116F33|第116回 医師国家試験 過去問
総合診療・救急・ケア老年医学フレイル・栄養・嚥下
高齢者の介護予防に重要なのはどれか。3つ選べ。
3つ選択
解答・解説を見る
正解: a・b・e
正解
- a フレイル
- b サルコペニア
- e ロコモティブシンドローム
解説
高齢者の介護予防では、加齢に伴う 身体機能低下を早期に捉えて介入すること が重要です。その中心となる概念が、フレイル、サルコペニア、ロコモティブシンドロームです。
重要な3概念
- a フレイル
健康な状態と要介護状態の中間にある、可逆性を持つ脆弱な段階です。栄養、運動、社会参加への介入が重要です。 - b サルコペニア
加齢などに伴う骨格筋量と筋力の低下です。
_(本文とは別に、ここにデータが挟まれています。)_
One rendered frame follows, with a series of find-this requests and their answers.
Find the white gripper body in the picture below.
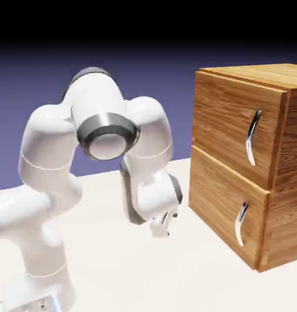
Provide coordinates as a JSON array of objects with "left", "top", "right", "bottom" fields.
[{"left": 149, "top": 211, "right": 178, "bottom": 239}]

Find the light wood cabinet door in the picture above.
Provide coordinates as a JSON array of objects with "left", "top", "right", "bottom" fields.
[
  {"left": 188, "top": 145, "right": 271, "bottom": 271},
  {"left": 192, "top": 71, "right": 290, "bottom": 191}
]

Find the light wood cabinet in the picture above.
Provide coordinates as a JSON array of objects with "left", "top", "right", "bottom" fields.
[{"left": 188, "top": 63, "right": 297, "bottom": 274}]

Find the curved silver metal handle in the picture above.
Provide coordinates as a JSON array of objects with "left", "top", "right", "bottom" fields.
[
  {"left": 234, "top": 201, "right": 250, "bottom": 247},
  {"left": 245, "top": 108, "right": 264, "bottom": 167}
]

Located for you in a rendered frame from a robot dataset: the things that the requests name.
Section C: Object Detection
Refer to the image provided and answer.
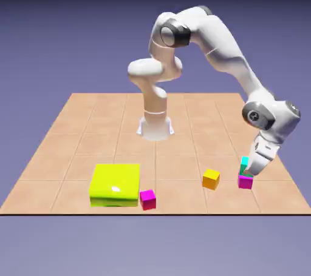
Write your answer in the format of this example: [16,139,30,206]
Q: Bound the large yellow box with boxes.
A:
[89,163,141,208]

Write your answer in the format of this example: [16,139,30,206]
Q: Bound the small magenta cube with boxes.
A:
[139,189,157,211]
[238,175,254,190]

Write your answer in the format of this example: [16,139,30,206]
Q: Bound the small orange cube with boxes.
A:
[202,168,221,190]

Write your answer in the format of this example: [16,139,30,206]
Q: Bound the small cyan cube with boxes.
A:
[239,156,254,178]

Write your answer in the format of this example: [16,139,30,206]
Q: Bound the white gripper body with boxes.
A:
[246,148,275,177]

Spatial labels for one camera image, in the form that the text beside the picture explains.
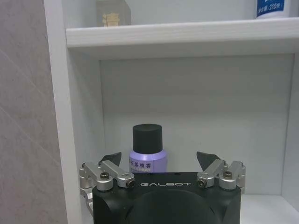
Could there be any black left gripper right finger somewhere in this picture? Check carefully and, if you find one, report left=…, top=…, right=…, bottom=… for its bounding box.
left=196, top=151, right=247, bottom=194

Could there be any white bottle with blue label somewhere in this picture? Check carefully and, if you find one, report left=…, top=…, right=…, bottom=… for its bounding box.
left=254, top=0, right=295, bottom=19

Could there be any white wooden cabinet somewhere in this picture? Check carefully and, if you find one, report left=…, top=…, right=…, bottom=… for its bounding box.
left=43, top=0, right=299, bottom=224

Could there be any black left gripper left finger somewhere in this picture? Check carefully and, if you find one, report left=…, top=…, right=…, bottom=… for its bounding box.
left=78, top=151, right=135, bottom=215

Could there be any purple bottle with black cap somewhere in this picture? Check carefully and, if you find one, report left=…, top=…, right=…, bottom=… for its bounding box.
left=128, top=124, right=168, bottom=174

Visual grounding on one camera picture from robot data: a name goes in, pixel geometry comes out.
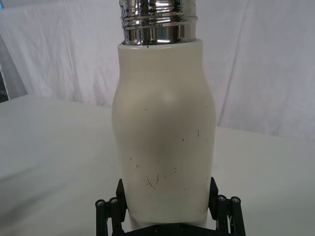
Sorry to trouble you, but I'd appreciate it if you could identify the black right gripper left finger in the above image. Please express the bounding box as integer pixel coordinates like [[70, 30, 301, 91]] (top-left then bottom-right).
[[94, 178, 129, 236]]

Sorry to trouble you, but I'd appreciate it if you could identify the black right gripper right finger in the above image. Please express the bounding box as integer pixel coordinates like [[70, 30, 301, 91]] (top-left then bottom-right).
[[208, 177, 244, 236]]

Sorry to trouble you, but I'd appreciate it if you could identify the cream vacuum bottle steel neck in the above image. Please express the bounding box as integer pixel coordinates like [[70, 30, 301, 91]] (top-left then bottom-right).
[[111, 0, 218, 234]]

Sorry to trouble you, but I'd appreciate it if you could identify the white table cloth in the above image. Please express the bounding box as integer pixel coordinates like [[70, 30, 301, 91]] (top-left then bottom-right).
[[0, 94, 315, 236]]

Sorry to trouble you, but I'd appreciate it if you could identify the white curtain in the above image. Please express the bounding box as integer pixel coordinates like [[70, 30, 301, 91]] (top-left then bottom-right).
[[0, 0, 315, 142]]

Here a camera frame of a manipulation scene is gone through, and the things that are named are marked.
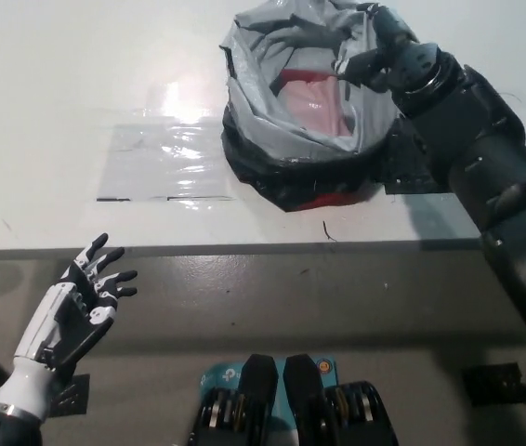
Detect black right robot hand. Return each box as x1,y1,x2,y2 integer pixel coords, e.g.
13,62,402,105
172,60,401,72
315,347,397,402
336,4,467,101

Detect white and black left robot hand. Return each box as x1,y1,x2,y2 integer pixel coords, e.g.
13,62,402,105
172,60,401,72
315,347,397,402
0,233,139,417

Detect grey and black plastic bag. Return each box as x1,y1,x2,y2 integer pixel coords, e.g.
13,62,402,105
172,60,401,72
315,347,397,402
219,2,408,215

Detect red item inside bag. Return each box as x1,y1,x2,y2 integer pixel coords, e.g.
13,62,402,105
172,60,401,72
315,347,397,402
276,68,338,85

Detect black tape square marker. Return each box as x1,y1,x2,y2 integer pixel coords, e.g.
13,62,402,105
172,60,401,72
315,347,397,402
383,118,454,196

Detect teal box with logo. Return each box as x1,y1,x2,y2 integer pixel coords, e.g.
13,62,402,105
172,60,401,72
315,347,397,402
200,356,338,419

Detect long black tape strip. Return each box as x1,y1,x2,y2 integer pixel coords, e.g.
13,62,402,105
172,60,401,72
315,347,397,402
168,195,237,202

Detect clear plastic sheet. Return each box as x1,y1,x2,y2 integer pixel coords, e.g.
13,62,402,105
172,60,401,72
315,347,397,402
98,83,239,203

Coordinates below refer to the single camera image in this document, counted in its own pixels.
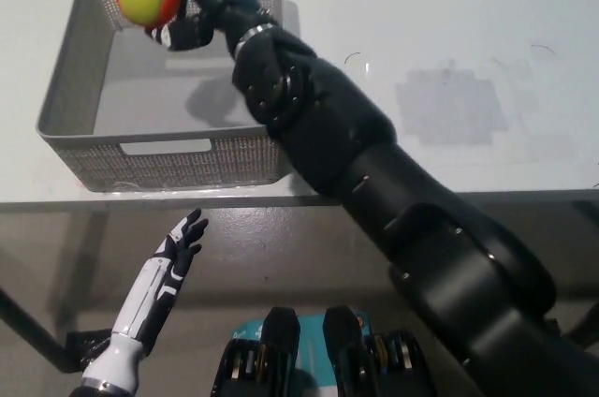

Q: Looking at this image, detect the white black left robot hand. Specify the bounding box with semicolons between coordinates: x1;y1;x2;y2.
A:
110;208;210;357

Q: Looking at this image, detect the grey perforated plastic basket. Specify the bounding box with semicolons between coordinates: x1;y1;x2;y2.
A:
36;0;294;193

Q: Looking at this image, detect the black teal robot torso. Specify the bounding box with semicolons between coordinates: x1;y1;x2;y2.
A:
212;305;439;397

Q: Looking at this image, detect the black metal table leg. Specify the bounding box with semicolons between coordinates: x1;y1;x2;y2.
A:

転倒やADL低下につながるため、介護予防で重要です。 - e ロコモティブシンドローム
運動器の障害によって移動機能が低下した状態です。将来の要介護リスクと直結します。
誤りの選択肢
- c トキシドローム
中毒に伴う症候群の総称で、急性中毒の診療で重要な概念です。介護予防の基本概念ではありません。 - d アナフィラキシー
急性全身性アレルギー反応であり、救急対応の対象です。介護予防とは直接関係しません。